Выбрать главу

Удивительным образом, но Шолохов попадает в одну из ключевых парадигм русской литературы, которая связана с «бегством», уходом из художества. Начиная с Пушкина, который балансировал в конце своего пути на грани между художественной и исторической прозой, с Гоголя, который именно что отказался от художественности в «Выбранных местах из переписки с друзьями» и во втором томе «Мертвых душ», с Толстого с его постоянными качелями от сложного литературного дискурса до лапидарных «народных рассказов», от публицистики и нравственной проповеди до чистой моралистики безусловно христианского толка, с Достоевского, продолжавшего все свои тексты в «Дневнике писателя» и делавшим тексты актуализированно публицистическими.

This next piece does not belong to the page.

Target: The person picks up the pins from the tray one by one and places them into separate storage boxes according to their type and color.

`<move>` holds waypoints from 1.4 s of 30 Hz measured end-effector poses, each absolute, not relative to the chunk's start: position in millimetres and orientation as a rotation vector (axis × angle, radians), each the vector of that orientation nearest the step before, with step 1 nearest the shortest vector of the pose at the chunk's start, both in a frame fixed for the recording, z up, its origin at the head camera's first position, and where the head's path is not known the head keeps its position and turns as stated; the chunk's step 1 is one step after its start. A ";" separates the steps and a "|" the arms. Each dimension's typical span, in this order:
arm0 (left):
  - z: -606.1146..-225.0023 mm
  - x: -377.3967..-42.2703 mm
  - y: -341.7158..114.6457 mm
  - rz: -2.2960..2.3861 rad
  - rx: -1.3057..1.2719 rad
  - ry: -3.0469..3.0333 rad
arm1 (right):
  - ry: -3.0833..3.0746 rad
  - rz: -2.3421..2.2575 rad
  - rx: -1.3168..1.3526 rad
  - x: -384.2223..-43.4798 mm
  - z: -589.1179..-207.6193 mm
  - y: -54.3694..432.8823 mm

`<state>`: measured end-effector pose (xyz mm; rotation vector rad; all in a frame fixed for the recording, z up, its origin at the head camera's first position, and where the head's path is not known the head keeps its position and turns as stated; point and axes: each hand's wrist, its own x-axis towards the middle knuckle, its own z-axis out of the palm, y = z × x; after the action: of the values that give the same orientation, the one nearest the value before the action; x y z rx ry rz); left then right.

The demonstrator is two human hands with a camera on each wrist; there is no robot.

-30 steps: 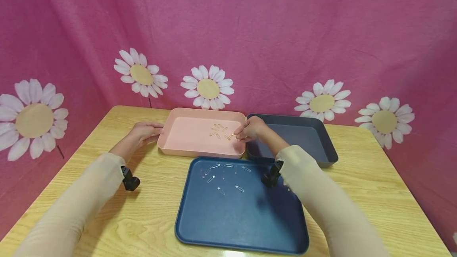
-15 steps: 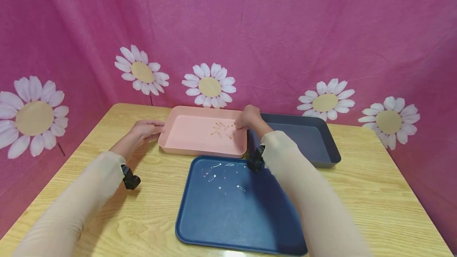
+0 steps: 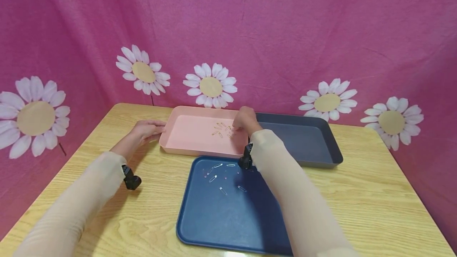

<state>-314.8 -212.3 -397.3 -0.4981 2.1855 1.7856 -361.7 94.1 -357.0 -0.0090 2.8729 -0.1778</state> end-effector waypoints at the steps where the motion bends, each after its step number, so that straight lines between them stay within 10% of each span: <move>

С. Бочаров точно обозначил это: «Архетип ухода» как свозное явление в нашей литературе сопровождается тоже сквозным событием уже собственно литературным – «уходом из речи» [2, 17]. Не так ли и Шолохов, по сути «замкнувший уста» после «Судьбы человека», ушел из актуального художественного творчества в последние десятилетия своей жизни? И подчеркнутое сжигание им своих рукописей, в том числе и незаконченного романа «Они сражались за Родину» говорит именно об этом. Никто до сих пор так и не провел параллель между этими актами «сжигания» рукописей Гоголем и Шолоховым, но в их основе именно то ощущение, данное считанному числу писателей, – невозможно превозмочь, преодолеть, исправить действительность «словом», поэтому – прочь из нее. И так сделано немало…

Недруги писателя все толкуют, мол, украден текст «Тихого Дона» (часть текста), плохо дополнен, искажен и пр. Но никто из них в силу очевидных причин, прежде всего формально-интеллектуальных, не берется объяснить, каким образом существует единое и цельное миросозерцание романа, ярче и убедительнее всего проявляющееся именно что в творчески-жизненных противоречиях романа, снятых в итоге основными мыслительными и эстетическим контрапунктами текста.

Нельзя спрятать то, что не прячется в принципе – уникальный взгляд на мир, целостность увиденной картины жизни, однородность нравственных оценок.

По поводу Толстого было замечено (в связи с «Войной и миром»), что автор неправ по отношению к своим героям, заставляя их мыслить и чувствовать, как людей не начала, а середины XIX века. Шолоховский большой текст (совокупность всех его произведений) изоморфен эпохе, более того, отсутствие всяких противоречий и односторонность взгляда и говорила бы очевиднее всего о компиляции, подделке и пр.

Парадокс Шолохова: у него в парадигму актуальной истории, горячей, никак не уложившейся в какую-либо систему политики, встроилась именно что метафизика российской истории. Вот что поразительно: ведь, собственно, две первых книги «Тихого Дона» создавались тогда, когда новая власть еще не сформулировала окончательно и внятно своих идеологем практического свойства, к которым можно было прислониться и тем самым дать сверхличностное объяснение, поддержанное каким-никаким официальным авторитетом. Но Шолохов ведь не просто выписывал «проклятую действительность»», он старался понять ее, и как раз тогда, когда решительного, окончательного ответа еще не было дано.

К слову сказать, реальная политическая жизнь 20-х годов на самом деле бурлила (достаточно перечитать стенографические отчеты съездов ВКП(б) и пленумов – борьба с оппозицией, дело Промпартии, троцкизм и т.д.) И уж точно, сидящий в медвежьем углу Шолохов, изредка наведовавшийся Ростов и столицу, не мог отслеживать всю эту подвижку политических платформ, течений и пр.

Можно заметить, что первые книги, это еще не антисоветское восстание на Дону, не самые острые страницы третьей книги с метаниями Григория Мелехова, а именно с печатанием ее у Шолохова были наибольшие трудности. Но основной массив материала у Шолохова был готов к началу 30-х годов, и самое главное – он никак не противоречил тому, что воссоздано и показано писателем в первых книгах романа.

В основе «Тихого Дона» лежит метафизический импульс некоей высшей воли, нуждавшейся в эстетическом эквиваленте исторических потрясений России.

В сегодняшнем состоянии современной России, когда на весах опять, как без малого 100 лет назад, опять лежит судьба отчизны, когда многое смешалось в устройстве, политической системе, нравственных постулатах, головах, психологии людей, в культуре, которая занимается, как ей кажется, освоением западного «прогрессивного» опыта, а на деле методично разрушает мало-мальские основания, связанные с тысячелетними традициями своей, национальной культуры, – много непроясненного, неустоявшегося. Время поистину страшное. Не дает покоя мысль, высказанная В. Н. Топоровым в примечаниях к «Петербургскому тексту», что «Россия – храм на крови» и что эта «цена крови в истории российской государственности» еще не оплачена – «и что без этой оплаты благой России не быть» [Цит. по: 2, 323].